Du côté de Rome, le tribun Solonius intrigue et s’est particulièrement rapproché de Domitien. L’empereur est influençable et sa faiblesse transpire dans chacune de ces actions.
Le déroulement de l’histoire est classique avec des événements prévisibles et pourtant, la narration nous happe. Elle est très bien rythmée et parsemée de multiples rebondissements avec un souffle épique qui gonfle plus on tourne les pages.
L’ambiance est incroyable. Elle est portée par de superbes graphismes. Les doubles pages sont exceptionnelles, intenses et formidablement marquantes. La force de la série réside dans la beauté des dessins qui transcendent le récit.
Cet arc a placé les pions pour lancer l’intrigue finale. Rome décline avec un pleutre pour empereur et les intrigues du sénat. La dernière page remet sur le devant de la scène le duo du premier tome, Finn et Durandal qui aura fait office de fil conducteur tout au long de l’histoire. La boucle est bouclée et le final promet d’être épique.
Tome 6 par Beldaran
Il est là, l’avant dernier tome. Il fut aussi dense et captivant que les précédents.
Finn et Durandal sont sortis de leur retraite, l’heure de la révolte est venue. Ils brûlent les garnisons romaines avec une efficacité redoutable. Rome vacille. L’empereur n’est plus que l’ombre de lui-même, les romains grondent et le sénat envisage de destituer Domitien. Cependant, une personne n’a pas l’intention de perdre son statut, si chèrement acquis, l’impératrice Domitia. Cette femme est redoutable. Elle prend les choses en mains et libère un être qui pourrait causer la chute de Rome.
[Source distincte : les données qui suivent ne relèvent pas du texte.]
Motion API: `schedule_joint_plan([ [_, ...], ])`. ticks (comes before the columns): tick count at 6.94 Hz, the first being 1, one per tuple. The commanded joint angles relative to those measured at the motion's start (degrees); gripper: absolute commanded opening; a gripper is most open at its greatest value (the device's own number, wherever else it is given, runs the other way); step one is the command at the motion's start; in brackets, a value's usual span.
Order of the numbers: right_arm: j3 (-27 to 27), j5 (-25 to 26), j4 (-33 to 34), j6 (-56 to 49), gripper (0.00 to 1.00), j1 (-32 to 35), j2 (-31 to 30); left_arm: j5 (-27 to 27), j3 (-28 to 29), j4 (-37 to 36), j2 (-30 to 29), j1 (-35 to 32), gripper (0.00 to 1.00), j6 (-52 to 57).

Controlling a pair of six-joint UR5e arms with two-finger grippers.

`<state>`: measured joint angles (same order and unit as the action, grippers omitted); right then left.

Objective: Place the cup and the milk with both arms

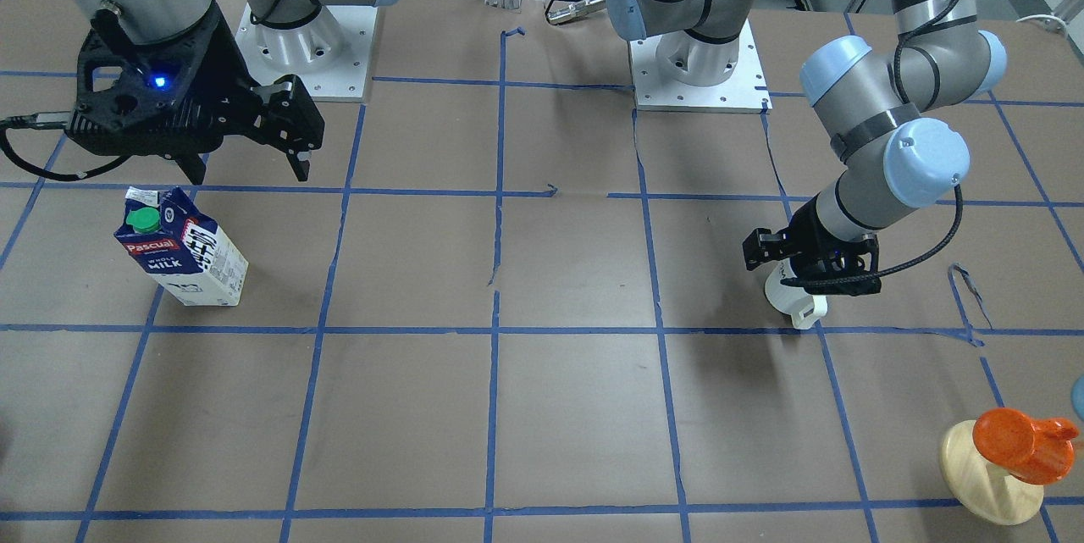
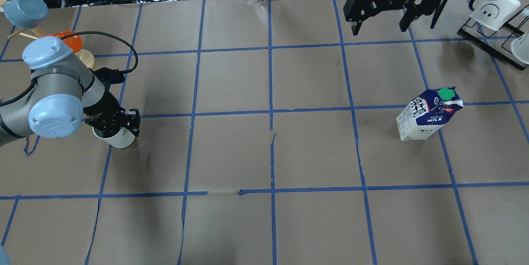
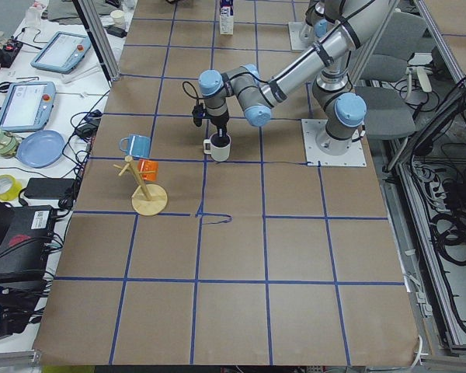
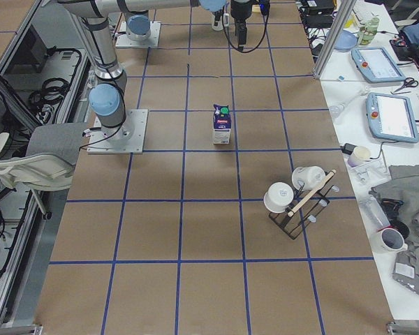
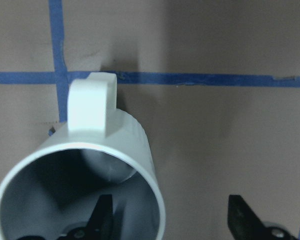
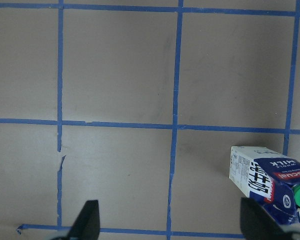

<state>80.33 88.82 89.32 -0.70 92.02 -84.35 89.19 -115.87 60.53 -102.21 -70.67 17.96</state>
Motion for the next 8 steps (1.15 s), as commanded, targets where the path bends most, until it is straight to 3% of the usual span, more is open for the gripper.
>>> schedule_joint_plan([
  [1,0.0,-0.22,0.07,0.08,1.0,0.0,0.07,-0.07,1.68,-2.07,-0.36,-0.26,0.15,1.62],
  [3,0.0,0.04,-0.02,0.08,1.0,0.0,0.07,-0.5,4.07,-1.02,-0.27,-4.62,0.14,-0.63],
  [8,0.0,0.13,-0.2,0.17,1.0,-0.09,-0.02,-2.09,11.89,-1.81,-1.59,-35.09,0.16,-38.2],
])
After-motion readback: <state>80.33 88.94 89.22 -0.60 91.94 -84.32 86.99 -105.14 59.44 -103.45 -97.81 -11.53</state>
Deux nouveaux êtres de taille font leur apparition Saeros, un demi-elfe et la dernière chimère, le redoutable Longinus. Nous avons là un duo à la hauteur de Finn et Durandal.
L’auteur prend le temps de présenter Saeros, personnage dévoré par la haine qui possède un objectif précis. Sa façon de penser se heurte de plein fouet à la vision plus pacifique de Finn. Leur affrontement est inévitable. Il est dantesque, tragique et les rebondissements multiples au cœur des flammes au son des glaives qui s’entrechoquent. C’est un des combats les plus incroyables du titre. Cependant, ce combat qui aurait pu marquer la fin de l’histoire propose un déroulement inattendu. Saeros semble réfléchir à ce qu’il a entendu, découvert sur le peuple libre ce qui vient étoffer le personnage.
Finalement, c’est la réaction de Finn qui nous prend le plus au dépourvue, tellement elle peut paraître aux antipodes de tout ce qu’il a démontré au fil des pages. Les dernières cases sont profondément poignantes, avec une double page d’une puissance folle qui marque la fin d’un point important du titre.
Les dessins demeurent incroyablement saisissants et percutants. La chimère présente un superbe design et dégage une folle puissance, à l’image de Saeros tout en haine, force et folie destructrice.
La série trouvera sa conclusion au prochain volume. L’échiquier est en place et le final devrait être grandiose, captivant et dense, à l’image de ce que l’auteur nous a proposé jusqu’à présent. L’attente s’annonce longue.
Chronique réalisée grâce au service de presse des éditions Kazé.
En conclusion
Bestiarius propose en trois tomes une immersion dans un univers riche au côté de personnages charismatiques. Le côté classique du récit est transcendé par la beauté des dessins. Une réussite.